Which lines of the data below include the string "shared"? Return each of them.

◆ Information shown
-- -- --
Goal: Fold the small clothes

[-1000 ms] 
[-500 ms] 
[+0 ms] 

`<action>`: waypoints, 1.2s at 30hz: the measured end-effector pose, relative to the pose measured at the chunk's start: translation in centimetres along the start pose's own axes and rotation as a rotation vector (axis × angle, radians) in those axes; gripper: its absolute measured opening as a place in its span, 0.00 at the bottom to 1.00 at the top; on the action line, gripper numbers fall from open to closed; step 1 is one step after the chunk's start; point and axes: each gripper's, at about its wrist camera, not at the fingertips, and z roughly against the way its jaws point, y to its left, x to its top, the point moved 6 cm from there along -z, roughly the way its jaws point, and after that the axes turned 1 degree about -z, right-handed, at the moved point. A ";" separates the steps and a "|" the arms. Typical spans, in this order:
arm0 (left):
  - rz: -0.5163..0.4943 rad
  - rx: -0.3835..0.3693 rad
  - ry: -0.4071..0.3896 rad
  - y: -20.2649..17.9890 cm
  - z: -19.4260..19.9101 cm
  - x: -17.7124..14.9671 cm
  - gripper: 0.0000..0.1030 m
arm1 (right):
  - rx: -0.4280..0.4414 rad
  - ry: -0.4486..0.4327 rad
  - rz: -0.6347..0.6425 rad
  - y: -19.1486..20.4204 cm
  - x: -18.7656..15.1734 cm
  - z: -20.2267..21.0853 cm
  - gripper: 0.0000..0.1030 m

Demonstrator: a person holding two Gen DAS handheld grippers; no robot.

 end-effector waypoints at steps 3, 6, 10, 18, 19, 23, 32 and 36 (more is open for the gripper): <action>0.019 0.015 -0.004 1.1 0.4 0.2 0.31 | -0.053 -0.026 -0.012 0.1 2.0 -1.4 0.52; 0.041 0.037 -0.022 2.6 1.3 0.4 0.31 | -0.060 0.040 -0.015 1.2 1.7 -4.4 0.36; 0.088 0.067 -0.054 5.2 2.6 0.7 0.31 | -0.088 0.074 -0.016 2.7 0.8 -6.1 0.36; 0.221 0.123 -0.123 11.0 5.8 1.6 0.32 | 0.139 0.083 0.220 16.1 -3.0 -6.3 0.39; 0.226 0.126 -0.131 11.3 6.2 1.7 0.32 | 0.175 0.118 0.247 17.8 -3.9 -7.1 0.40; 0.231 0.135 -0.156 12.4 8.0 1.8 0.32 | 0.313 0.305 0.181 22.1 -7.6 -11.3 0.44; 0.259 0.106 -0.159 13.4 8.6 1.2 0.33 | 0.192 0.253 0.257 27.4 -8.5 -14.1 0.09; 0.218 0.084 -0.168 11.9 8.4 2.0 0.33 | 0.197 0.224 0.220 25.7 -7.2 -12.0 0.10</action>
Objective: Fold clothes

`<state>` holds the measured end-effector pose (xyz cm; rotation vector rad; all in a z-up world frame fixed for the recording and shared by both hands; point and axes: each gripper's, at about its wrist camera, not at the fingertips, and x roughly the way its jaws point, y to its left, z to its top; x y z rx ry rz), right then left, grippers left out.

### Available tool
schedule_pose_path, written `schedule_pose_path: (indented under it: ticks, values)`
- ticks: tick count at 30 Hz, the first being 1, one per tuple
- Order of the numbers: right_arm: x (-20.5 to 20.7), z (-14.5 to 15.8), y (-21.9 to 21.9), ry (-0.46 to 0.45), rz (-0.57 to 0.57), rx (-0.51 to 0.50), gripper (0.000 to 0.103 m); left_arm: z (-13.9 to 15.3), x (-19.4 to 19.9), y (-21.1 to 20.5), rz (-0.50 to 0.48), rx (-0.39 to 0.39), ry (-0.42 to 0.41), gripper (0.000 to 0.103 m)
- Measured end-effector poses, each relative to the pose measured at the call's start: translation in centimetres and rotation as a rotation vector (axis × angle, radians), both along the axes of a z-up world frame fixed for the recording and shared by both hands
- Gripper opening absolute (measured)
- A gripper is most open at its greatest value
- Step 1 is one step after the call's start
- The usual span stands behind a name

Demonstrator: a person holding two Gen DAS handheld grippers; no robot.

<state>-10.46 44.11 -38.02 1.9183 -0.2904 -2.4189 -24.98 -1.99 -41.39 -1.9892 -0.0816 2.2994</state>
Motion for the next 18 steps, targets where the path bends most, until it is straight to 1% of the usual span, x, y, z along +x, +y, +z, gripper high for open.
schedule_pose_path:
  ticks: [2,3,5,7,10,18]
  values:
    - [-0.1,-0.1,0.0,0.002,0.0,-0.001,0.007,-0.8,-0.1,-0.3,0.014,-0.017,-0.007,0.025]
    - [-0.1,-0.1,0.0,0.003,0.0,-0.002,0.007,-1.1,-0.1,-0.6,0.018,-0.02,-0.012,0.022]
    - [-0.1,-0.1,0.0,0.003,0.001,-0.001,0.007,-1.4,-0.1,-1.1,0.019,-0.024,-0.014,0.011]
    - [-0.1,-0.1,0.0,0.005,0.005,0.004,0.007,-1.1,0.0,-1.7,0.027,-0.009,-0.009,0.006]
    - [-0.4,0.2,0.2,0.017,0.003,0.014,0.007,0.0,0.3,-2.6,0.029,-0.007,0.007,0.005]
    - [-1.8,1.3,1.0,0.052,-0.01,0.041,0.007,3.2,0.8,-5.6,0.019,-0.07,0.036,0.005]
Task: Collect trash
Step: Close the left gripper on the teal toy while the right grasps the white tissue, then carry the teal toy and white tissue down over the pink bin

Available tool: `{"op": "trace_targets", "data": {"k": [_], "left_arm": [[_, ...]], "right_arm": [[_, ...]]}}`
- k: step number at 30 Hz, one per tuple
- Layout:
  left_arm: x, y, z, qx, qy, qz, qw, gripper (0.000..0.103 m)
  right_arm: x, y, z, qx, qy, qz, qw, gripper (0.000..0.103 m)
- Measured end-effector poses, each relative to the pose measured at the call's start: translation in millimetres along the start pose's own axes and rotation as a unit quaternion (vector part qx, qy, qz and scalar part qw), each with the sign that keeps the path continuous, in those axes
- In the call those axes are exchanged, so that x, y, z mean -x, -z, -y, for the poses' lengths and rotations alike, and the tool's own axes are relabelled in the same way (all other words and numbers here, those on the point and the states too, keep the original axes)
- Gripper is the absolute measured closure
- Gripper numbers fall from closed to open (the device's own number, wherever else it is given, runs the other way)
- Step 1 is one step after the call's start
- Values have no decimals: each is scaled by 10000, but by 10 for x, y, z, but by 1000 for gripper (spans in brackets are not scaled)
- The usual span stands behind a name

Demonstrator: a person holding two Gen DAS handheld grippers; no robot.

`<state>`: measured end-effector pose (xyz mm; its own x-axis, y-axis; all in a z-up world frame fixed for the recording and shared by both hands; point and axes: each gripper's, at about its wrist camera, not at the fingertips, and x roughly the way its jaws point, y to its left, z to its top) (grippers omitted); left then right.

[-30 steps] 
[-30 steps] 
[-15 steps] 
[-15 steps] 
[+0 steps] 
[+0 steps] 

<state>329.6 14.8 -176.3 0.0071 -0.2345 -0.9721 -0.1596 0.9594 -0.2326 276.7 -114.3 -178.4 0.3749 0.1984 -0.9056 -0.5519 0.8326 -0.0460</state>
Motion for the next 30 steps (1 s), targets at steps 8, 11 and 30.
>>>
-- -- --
◆ Solution for this problem
`<state>` holds the measured end-effector pose (xyz cm; rotation vector rad; all in a z-up world frame fixed for the recording and shared by both hands; point and axes: each gripper's, at about its wrist camera, not at the fingertips, and x roughly the way its jaws point, y to its left, z to its top; x y z rx ry rz), right then left, grippers left out.
- Measured end-effector poses, each relative to the pose measured at the call's start: translation in centimetres and rotation as a rotation vector (axis × angle, radians), both along the axes of a z-up world frame fixed for the recording and shared by both hands
`<state>`: measured end-effector pose (xyz mm; its own x-axis, y-axis; all in a z-up world frame fixed for the recording and shared by both hands; point and axes: each gripper's, at about its wrist camera, not at the fingertips, and x roughly the way its jaws point, y to its left, z to its top) (grippers omitted); left then right.

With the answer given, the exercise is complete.